İs that key actually strong? It does not have any letters, it uses only numbers, so is it OK?

Based on official doc here, unofficial doc there, and confirmed by some experiments:

• A valid Bitlocker recovery key consists of eight exactly 6-digit decimal numbers separated by seven hyphens (-) or space ( ) signs. Each such number is of the form $$11\times k$$ with $$k\in[0,2^{16})$$, thus in $$[000000,720885]$$. Hence the question's example is not a valid Bitlocker recovery key: the first and last 6-digit numbers are out of range, and only the but-last is a multiple of 11.
• A valid Bitlocker recovery key thus has (at most) 8×16=128 bits of entropy.
• It gets slightly stretched, with on-disk salt, by an iterated (not memory-hard) SHA-256 hash with $$2^{20}$$ loops.

So that if a Bitlocker recovery key is competently and honestly generated (I have no idea), it's like 148-bit strong, which is expected to be very secure for some decades (save for Cryptographically Relevant Quantum Computers, which are quite hypothetical).

Note: When there is a Bitlocker recovery key (which is optional), the AES 256-bit Volume Master Key gets encrypted under that 148-bit strong stretched Bitlocker recovery key, and stored, theoretically reducing the strength of the overall encryption.

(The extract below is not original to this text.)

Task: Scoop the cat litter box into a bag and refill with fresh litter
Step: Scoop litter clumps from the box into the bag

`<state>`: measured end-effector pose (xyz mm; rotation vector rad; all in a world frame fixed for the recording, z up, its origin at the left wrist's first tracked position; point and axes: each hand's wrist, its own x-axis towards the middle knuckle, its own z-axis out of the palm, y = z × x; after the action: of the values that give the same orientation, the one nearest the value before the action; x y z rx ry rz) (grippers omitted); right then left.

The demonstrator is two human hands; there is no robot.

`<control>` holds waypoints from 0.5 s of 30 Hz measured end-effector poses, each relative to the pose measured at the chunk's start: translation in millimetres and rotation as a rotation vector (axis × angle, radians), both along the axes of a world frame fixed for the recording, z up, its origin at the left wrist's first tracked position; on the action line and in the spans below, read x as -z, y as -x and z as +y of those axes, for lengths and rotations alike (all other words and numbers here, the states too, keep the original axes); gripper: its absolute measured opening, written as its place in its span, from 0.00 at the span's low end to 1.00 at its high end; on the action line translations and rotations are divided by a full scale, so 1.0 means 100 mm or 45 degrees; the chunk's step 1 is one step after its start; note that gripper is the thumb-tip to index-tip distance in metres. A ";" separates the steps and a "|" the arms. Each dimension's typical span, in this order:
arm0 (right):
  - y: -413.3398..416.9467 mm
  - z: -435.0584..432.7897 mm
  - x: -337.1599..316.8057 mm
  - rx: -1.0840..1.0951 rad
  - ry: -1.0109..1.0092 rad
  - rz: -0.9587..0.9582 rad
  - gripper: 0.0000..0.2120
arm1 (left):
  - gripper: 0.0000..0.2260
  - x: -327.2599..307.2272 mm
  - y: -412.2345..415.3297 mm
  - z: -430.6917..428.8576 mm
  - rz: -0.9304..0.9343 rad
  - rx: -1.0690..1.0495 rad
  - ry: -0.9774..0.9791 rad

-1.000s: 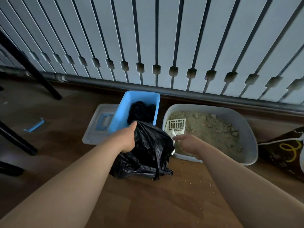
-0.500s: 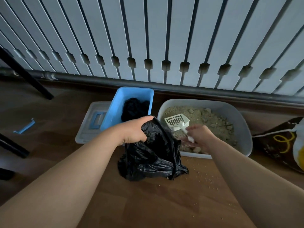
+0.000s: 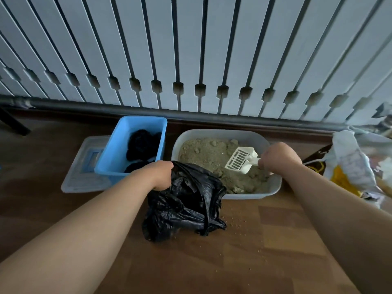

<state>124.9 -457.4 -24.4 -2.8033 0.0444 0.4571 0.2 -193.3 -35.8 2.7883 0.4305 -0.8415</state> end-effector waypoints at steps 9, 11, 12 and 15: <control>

• Alright, your Google fu is also strong :P Dec 20, 2022 at 18:31
• yes it's not an actual bitlocker key, i used a pass. generator using only 48 digits and divided it with ''-'' by myself. thanks for the answer.
– asd
Dec 20, 2022 at 18:37
• If you had to generate a valid key yourself you could just generate 128 bits, split that up into 16 bits, using the unsigned value of each and then multiply that number with 11, printing out the decimal digits, left-padding with zeros where required. I.e. you'd start with the key and then encode it. Of course, it makes much more sense to use the Microsoft environment for the generation. Dec 20, 2022 at 18:43
• Note the recovery password is optional, it can be added or removed. So Bitlocker is not inherently limited to 148-bit security, just the default setup is. Dec 21, 2022 at 20:25
• @user71659: Thanks for the correction. I edited the note to reflect that.
– fgrieu
Dec 21, 2022 at 20:46

I've found this at this GitHub page that tries to specify the Bitlocker format from Microsoft:

A valid recovery password consists of 48 digits where every number is dividable by 11 with a remainder of 0. The result of a division by 11 of a number is a 16-bit value. The individual 16-bit values make up a 128-bit key.

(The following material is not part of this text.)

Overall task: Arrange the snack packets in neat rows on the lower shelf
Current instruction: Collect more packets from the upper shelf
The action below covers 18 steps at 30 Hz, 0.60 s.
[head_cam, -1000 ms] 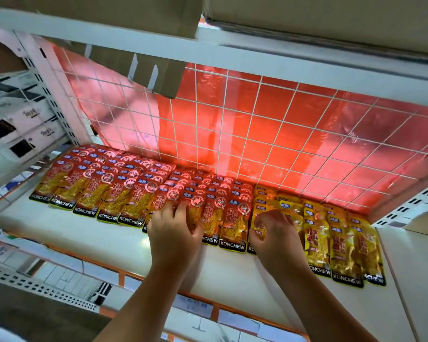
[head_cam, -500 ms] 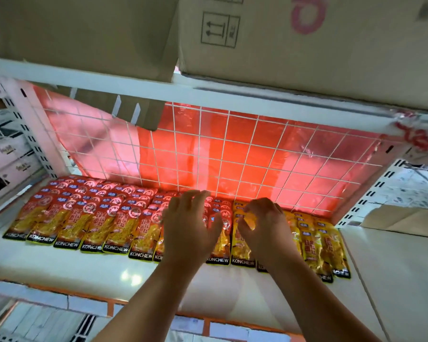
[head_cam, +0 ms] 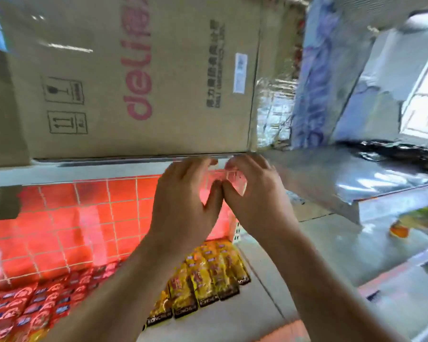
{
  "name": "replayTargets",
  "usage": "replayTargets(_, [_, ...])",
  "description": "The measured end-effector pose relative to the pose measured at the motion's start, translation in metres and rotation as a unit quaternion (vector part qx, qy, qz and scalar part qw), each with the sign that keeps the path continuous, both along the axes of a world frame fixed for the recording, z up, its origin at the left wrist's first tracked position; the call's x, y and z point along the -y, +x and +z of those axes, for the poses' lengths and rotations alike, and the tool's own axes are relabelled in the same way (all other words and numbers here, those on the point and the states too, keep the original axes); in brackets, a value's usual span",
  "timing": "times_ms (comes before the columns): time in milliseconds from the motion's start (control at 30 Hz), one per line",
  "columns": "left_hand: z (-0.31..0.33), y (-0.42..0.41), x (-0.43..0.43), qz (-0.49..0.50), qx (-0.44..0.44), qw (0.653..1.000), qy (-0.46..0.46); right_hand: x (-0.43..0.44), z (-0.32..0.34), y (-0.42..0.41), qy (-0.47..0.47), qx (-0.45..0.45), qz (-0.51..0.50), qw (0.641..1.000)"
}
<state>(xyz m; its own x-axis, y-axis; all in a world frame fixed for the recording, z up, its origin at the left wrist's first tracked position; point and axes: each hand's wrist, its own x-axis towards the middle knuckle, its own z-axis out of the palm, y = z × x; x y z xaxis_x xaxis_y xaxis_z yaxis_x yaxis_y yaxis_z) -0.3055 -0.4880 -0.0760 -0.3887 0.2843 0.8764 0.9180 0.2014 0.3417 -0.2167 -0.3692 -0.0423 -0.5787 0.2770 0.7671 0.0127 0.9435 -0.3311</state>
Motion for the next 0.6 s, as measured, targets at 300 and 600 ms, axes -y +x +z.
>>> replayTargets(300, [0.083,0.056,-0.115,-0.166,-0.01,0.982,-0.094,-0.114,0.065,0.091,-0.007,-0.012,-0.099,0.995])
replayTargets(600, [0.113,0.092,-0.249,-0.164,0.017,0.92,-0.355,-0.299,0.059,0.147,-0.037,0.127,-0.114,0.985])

This means that there is some error detection mechanism - this shows the importance of looking at the defined format rather than just a sample key.

If the digits and thus numbers would be fully random - which they are not - then they would be able to encode a $$log_2(10^{48}) \approx 159$$ bit key. So clearly the size of the password / key makes up for the small amount of possibilities per character. Both the calculated 159 bit and the indicated / correct answer of 128 bit strength are much stronger than a human generated password which averages about 42 bits or so if I remember correctly; such a password could be brute forced.

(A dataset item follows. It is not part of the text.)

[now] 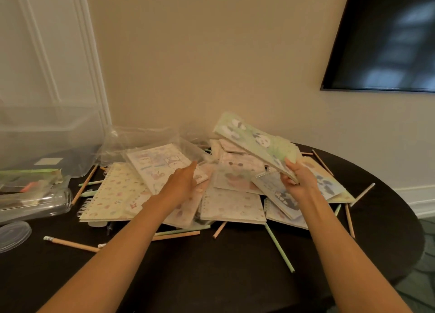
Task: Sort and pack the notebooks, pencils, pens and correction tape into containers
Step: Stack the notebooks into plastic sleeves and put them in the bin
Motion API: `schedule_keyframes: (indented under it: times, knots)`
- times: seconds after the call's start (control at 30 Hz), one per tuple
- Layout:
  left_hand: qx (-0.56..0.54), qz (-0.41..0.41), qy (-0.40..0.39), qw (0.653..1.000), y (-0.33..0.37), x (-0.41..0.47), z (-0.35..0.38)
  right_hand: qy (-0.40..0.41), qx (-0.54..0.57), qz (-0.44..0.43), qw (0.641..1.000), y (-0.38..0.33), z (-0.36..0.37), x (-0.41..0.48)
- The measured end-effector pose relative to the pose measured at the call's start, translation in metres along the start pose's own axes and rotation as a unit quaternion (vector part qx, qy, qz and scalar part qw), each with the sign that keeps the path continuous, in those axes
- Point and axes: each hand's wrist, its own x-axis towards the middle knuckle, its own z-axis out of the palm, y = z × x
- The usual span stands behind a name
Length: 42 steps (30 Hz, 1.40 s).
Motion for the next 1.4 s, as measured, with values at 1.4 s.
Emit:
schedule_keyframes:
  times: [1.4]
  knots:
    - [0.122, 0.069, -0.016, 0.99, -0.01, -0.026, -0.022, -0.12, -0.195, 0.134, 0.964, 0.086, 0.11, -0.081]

128 bit symmetric keys - which I assume is used here (apparently after a key stretching algorithm - see the other answer , which is not really needed for this kind of key strength) - are considered strong. They may not be fully protected against a pretty large quantum computer. We currently don't know if quantum computers can scale to that size; currently they are definitely not around, but you could store encrypted information until one becomes available, if ever. Normally Bitlocker uses AES as a block cipher.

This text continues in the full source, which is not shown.